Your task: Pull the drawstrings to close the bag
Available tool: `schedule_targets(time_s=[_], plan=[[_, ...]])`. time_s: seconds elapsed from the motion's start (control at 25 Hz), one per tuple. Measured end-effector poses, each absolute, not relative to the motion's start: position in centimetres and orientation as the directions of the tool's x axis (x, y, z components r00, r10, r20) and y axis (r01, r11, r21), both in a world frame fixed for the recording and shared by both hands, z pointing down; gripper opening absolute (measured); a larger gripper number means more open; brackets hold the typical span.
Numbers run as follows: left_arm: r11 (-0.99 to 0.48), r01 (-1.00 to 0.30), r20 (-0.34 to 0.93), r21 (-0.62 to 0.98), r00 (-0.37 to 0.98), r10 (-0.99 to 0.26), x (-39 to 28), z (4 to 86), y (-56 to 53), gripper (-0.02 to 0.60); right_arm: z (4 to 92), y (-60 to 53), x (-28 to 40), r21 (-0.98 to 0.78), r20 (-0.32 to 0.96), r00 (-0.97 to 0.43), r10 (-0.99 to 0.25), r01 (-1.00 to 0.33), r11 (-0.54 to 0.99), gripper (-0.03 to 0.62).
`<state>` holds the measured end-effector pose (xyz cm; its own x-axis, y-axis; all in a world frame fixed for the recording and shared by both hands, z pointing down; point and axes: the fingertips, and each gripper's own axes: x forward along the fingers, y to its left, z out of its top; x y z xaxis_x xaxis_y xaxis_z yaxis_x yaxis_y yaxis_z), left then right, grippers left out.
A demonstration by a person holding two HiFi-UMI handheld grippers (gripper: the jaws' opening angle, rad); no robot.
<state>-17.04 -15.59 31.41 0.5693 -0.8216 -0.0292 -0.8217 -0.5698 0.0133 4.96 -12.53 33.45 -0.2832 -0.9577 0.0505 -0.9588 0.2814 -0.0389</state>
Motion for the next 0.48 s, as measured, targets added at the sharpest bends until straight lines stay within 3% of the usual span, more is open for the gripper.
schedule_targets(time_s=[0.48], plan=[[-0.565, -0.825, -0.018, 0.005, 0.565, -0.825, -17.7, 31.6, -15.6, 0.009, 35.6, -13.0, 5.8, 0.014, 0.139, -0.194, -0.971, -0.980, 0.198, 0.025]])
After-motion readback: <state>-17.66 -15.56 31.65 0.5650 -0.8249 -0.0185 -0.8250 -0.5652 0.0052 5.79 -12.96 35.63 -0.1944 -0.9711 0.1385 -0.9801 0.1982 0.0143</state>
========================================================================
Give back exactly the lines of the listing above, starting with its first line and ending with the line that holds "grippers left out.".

Answer box:
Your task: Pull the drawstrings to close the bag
Available tool: `schedule_targets(time_s=[_], plan=[[_, ...]])`. time_s: seconds elapsed from the motion's start (control at 25 Hz), one per tuple. Measured end-effector poses, each absolute, not relative to the motion's start: position in centimetres and orientation as the directions of the tool's x axis (x, y, z components r00, r10, r20) and y axis (r01, r11, r21), both in a world frame fixed for the recording and shared by both hands, z pointing down; gripper opening absolute (measured); a larger gripper number means more open; brackets hold the typical span.
Numbers run as follows: left_arm: r11 (-0.99 to 0.48), r01 (-1.00 to 0.30), r20 (-0.34 to 0.93), r21 (-0.62 to 0.98), r00 (-0.37 to 0.98), r10 (-0.99 to 0.26), x (-39 to 28), z (4 to 86), y (-56 to 53), gripper (-0.02 to 0.60); right_arm: z (4 to 92), y (-60 to 53), x (-28 to 40), r21 (-0.98 to 0.78), r20 (-0.32 to 0.96), r00 (-0.97 to 0.43), r10 (-0.99 to 0.25), r01 (-1.00 to 0.33), r11 (-0.54 to 0.99), gripper (-0.03 to 0.62).
`<state>` holds the measured end-effector pose (xyz cm; its own x-axis, y-axis; all in a world frame fixed for the recording and shared by both hands, z pointing down; point and axes: the fingertips, and each gripper's own axes: x forward along the fingers, y to its left, z out of its top; x y z xaxis_x xaxis_y xaxis_z yaxis_x yaxis_y yaxis_z), left then right, grippers left out.

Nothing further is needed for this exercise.